(Dataset entries)
^^^^

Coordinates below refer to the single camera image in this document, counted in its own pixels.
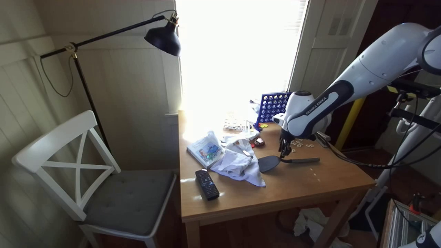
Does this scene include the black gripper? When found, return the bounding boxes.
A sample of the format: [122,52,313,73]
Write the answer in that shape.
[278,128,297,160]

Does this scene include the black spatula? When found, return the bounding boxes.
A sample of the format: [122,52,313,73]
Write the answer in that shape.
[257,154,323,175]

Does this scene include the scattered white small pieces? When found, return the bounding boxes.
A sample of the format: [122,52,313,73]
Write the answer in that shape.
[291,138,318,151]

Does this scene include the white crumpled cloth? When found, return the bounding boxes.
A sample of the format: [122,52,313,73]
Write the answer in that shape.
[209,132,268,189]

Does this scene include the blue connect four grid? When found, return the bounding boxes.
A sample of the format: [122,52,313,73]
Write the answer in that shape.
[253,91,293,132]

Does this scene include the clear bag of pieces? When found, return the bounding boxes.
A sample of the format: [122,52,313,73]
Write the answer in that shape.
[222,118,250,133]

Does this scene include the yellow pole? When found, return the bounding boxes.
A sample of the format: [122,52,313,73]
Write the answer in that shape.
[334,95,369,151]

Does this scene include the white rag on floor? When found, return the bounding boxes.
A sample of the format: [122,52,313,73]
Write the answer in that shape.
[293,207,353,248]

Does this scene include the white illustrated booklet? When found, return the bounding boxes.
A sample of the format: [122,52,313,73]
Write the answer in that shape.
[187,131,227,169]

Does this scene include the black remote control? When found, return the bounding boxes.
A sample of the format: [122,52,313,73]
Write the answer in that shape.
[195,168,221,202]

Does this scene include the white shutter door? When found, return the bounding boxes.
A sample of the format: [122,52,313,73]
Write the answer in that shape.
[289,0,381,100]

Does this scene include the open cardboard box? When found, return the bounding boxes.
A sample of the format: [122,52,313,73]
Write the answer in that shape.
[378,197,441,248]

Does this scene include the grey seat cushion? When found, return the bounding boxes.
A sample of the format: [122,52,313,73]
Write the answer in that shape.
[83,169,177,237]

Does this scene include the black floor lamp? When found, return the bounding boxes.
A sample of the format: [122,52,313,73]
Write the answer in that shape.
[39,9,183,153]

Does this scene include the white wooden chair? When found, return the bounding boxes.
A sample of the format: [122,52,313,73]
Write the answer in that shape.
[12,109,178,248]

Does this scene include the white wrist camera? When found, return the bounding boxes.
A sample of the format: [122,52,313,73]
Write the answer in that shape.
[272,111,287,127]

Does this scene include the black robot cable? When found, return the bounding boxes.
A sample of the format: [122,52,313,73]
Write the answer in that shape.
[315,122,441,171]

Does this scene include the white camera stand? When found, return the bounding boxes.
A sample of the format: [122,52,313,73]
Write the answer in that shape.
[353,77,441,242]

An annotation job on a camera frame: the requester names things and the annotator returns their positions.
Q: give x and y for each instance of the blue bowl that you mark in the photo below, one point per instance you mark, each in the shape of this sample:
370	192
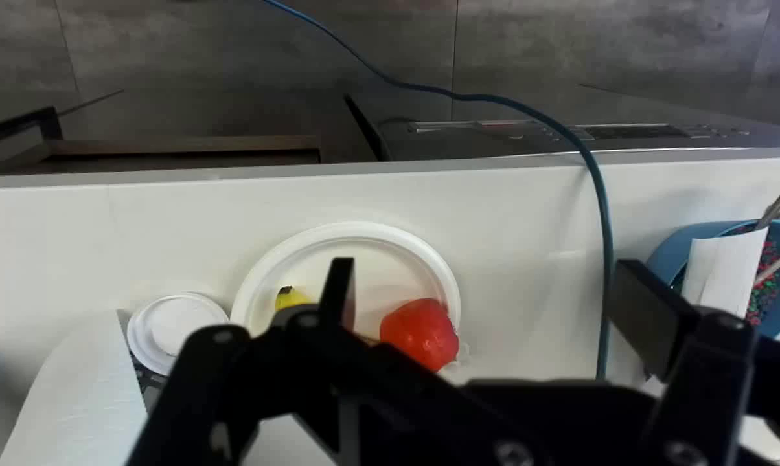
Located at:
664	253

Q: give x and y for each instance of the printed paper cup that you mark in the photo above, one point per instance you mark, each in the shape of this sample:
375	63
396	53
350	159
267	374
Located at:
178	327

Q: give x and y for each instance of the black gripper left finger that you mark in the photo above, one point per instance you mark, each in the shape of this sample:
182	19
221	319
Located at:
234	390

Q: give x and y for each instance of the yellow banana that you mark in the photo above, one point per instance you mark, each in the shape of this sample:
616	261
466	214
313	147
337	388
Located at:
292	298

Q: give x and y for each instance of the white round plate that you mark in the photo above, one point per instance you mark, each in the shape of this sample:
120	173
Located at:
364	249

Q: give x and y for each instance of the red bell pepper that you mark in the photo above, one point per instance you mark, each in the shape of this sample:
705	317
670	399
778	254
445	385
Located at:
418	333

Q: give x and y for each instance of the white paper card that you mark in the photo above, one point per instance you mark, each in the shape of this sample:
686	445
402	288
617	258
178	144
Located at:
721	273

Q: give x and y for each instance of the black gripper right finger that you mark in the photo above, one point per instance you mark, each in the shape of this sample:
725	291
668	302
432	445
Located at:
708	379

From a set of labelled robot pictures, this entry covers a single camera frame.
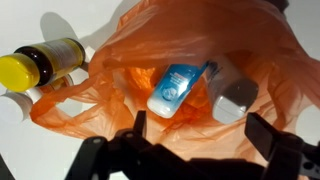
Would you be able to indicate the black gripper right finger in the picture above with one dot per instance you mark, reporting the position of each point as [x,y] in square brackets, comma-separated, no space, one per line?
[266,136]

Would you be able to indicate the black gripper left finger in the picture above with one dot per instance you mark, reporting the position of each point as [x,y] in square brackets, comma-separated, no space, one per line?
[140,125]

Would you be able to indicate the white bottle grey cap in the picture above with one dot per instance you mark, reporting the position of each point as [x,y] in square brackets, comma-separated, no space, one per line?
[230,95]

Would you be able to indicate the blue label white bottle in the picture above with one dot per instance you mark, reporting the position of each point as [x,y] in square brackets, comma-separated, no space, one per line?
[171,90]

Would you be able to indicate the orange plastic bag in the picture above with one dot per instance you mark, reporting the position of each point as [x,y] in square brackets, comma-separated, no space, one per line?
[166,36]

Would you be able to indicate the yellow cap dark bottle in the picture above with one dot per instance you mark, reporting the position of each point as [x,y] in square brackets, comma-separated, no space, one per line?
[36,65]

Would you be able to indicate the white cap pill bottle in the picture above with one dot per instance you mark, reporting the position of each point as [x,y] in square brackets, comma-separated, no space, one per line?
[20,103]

^^^^

=== Exercise details ===
Which lines above include the word "single"? Show each one.

=== Answer space ===
Coordinates below refer to the single camera image in this document, counted in its own pixels.
From a set of labelled robot pictures, this entry covers a single camera frame.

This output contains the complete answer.